Костя похлопал ресницами и сфокусировал взгляд на Маше.
– Во всех ты, душечка, нарядах хороша! – уже совершенно спокойно продекламировал Костя.
– Это точно не про меня! Душечка – твоя мама…
Костя демонстративно закатил глаза.
– Погоди, сейчас она дёрнет пару бокалов, и ты её не узнаешь. Хоть спиртное и противоречит ЗОЖ, но маман ест правильную еду исключительно из желания оставаться вечно худой и вечно молодой.
– У неё это здорово получается! Выглядит как девочка. Я даже закомплексовала, – надула губы Маша.

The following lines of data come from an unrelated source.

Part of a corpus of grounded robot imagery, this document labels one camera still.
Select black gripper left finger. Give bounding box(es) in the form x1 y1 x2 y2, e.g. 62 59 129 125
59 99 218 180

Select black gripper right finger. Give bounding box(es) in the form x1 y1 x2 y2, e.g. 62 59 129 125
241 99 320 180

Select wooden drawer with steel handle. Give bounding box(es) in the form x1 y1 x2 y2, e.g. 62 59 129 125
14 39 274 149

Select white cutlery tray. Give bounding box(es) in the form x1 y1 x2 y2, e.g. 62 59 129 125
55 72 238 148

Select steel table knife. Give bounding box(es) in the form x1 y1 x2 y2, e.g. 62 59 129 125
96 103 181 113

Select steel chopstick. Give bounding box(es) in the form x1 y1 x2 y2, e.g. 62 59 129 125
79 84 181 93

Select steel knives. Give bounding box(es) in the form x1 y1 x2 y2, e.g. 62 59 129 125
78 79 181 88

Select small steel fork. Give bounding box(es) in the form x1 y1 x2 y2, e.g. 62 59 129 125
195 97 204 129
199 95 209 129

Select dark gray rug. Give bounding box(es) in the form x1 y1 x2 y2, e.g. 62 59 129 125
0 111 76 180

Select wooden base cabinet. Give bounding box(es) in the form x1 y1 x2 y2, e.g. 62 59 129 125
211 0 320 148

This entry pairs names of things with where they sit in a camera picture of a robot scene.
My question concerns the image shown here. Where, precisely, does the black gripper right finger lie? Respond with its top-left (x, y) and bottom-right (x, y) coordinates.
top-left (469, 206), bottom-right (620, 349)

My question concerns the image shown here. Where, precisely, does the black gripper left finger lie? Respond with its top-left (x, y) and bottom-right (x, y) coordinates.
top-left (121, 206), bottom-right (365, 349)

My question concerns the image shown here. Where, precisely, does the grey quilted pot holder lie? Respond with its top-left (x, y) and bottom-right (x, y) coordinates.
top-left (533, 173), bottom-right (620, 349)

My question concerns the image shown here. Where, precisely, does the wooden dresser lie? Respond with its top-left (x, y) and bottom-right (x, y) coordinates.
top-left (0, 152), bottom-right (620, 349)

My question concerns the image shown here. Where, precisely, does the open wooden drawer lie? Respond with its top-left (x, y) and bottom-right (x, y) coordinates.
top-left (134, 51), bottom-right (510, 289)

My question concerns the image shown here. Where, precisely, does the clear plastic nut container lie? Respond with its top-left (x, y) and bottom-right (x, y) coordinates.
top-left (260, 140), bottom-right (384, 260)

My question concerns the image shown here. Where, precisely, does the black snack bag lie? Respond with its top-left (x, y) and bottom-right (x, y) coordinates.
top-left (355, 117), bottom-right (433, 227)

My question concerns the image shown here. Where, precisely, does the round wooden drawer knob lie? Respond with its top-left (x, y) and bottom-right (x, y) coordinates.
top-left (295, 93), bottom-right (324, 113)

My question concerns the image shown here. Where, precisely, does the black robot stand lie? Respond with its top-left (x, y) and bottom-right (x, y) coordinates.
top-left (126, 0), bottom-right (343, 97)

– Мань, я в тебе люблю каждый грамм твоего тела, – Костя приподнял Машу над полом и жарко поцеловал.
В дверь постучались.
– Костик, ты здесь? – Катя стояла в проёме и обмахивалась платком. – Машенька, если вы не против, помогите мне, пожалуйста. Такая жара сегодня, да ещё плита работает с раннего утра… Не откажите, а мне будет очень приятно. Остальные отдыхают у себя. Вот и Косте не мешало бы прилечь. Глазки уставшие. И потом, он всегда спит перед обедом, когда приезжает.
– Катя! – Щёки Кости заалели, но было заметно, как приятна ему такая забота.
Маша сдержалась, чтобы не прыснуть от смеха, но затем вежливо ответила:
– Разумеется, Катя! Я только хотела переодеться.
– Я подожду внизу. И фартук вам дам. – Катя закрыла дверь, а Маша в беззвучном хохоте несильно ударила Костю кулачком по груди.
– Цапельский, серьёзно? Будешь сейчас возлежать перед обедом? Только попробуй эти свои барские привычки в город привезти!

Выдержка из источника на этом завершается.